The response to Katzover was penned by Yair Sheleg at http://www.haaretz.com/print-edition/opinion/father-judaism-and-mother-democracy-1.408549 .

Although I question a few of the examples Sheleg offers at the beginning of his column, the latter half is a clear exposition of the inherent tensions built into any democracy, balancing the collective good against individual rights. By implication he exposes Katzover’s thesis as simplistic and lacking depth.

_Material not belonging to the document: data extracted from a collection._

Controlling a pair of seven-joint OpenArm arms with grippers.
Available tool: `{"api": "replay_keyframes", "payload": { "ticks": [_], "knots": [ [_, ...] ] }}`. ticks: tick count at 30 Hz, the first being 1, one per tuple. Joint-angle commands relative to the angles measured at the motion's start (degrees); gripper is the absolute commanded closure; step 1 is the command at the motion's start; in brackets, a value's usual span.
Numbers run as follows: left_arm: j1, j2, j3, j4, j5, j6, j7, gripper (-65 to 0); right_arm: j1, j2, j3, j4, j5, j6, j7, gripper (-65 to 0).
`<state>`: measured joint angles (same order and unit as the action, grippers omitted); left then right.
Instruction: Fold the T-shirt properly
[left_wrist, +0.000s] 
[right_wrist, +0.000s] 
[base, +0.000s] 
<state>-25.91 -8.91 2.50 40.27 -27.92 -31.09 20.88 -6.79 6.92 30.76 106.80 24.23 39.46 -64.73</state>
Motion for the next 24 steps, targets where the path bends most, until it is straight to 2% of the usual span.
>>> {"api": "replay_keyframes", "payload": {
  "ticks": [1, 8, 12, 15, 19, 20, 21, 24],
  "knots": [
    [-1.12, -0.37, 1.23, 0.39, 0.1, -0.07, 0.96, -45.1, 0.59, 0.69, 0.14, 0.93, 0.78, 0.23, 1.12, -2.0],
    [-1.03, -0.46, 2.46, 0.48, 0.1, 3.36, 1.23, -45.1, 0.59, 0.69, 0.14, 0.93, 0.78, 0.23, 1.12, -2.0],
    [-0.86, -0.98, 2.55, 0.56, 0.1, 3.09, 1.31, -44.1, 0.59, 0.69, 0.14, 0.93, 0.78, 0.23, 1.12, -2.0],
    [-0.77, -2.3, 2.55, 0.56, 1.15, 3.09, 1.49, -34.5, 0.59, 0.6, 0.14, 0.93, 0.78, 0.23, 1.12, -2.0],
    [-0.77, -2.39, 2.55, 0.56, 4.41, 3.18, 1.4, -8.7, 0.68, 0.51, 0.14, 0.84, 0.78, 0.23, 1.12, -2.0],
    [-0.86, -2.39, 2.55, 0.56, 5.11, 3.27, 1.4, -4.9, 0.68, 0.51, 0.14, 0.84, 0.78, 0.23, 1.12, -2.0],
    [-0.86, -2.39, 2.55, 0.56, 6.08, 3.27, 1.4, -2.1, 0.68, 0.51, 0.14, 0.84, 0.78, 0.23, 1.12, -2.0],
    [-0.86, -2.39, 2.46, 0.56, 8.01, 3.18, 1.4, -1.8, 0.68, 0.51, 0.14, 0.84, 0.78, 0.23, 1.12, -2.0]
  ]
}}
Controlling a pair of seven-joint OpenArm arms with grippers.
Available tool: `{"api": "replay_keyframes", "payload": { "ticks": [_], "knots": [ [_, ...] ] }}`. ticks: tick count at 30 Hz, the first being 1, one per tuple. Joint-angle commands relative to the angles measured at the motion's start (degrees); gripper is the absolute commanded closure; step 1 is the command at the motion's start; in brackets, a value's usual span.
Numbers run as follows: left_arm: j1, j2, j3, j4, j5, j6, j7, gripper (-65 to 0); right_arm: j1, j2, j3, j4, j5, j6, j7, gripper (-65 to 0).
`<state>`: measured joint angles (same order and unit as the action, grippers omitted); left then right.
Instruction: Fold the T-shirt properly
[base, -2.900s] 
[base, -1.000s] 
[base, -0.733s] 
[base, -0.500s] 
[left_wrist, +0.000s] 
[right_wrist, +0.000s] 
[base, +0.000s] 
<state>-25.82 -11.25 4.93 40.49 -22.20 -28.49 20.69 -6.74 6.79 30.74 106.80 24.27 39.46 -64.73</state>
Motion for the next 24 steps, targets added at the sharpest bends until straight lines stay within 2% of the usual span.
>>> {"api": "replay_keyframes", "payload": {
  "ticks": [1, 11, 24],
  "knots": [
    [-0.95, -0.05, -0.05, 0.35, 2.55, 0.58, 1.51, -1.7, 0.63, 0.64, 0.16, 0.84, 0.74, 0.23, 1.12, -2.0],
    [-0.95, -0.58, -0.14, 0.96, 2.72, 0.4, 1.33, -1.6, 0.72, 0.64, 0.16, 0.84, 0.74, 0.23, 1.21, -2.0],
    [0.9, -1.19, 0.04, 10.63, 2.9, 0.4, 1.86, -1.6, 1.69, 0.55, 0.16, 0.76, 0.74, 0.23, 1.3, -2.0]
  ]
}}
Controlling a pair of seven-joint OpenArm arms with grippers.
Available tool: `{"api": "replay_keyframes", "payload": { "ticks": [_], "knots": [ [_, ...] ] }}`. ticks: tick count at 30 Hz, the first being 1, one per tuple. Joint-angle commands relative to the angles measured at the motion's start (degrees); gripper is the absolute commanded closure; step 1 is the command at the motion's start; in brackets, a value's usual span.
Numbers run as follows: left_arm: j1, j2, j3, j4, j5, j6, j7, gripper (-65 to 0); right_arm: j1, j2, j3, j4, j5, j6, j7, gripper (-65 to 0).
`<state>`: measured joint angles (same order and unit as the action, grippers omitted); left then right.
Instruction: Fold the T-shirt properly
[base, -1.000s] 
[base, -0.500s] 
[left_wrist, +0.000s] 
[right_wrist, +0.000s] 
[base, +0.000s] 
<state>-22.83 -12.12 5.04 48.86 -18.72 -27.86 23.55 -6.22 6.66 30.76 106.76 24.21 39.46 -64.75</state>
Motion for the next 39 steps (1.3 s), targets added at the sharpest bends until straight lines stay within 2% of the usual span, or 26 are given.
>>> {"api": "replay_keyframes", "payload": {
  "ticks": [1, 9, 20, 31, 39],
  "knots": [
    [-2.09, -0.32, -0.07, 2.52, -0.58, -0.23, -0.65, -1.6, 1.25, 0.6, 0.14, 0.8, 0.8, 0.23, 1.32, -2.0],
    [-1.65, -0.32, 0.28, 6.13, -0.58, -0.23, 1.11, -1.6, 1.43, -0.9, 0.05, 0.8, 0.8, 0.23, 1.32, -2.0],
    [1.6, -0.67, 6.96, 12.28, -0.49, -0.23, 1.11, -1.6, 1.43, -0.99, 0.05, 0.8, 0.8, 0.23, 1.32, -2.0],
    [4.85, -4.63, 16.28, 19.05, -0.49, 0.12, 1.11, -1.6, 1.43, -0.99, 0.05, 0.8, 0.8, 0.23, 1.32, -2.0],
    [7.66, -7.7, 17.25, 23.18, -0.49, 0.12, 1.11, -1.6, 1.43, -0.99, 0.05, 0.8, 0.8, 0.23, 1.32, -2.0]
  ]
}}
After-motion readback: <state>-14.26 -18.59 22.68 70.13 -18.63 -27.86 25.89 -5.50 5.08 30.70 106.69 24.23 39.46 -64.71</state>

These two columns taken together are a replay of arguments by those who justify oppression in the name of some higher ideal versus those who defend the human dignity of every person.

Atlanta:

On an unrelated note – or perhaps some would say closely related – I expect many readers have already heard about the infamous column by Andrew B. Adler, the publisher of the Atlanta Jewish Times, who published a column on January 13th suggesting that the Mossad might consider assassinating Barack Obama. It almost slipped under the radar until Gawker.com picked it up last week and it has since gone viral. See: http://gawker.com/5877892/

Some say Adler is an aberration or he simply made a mistake. I think that is disingenuous. Rather he is a symptom of what has gone terribly wrong.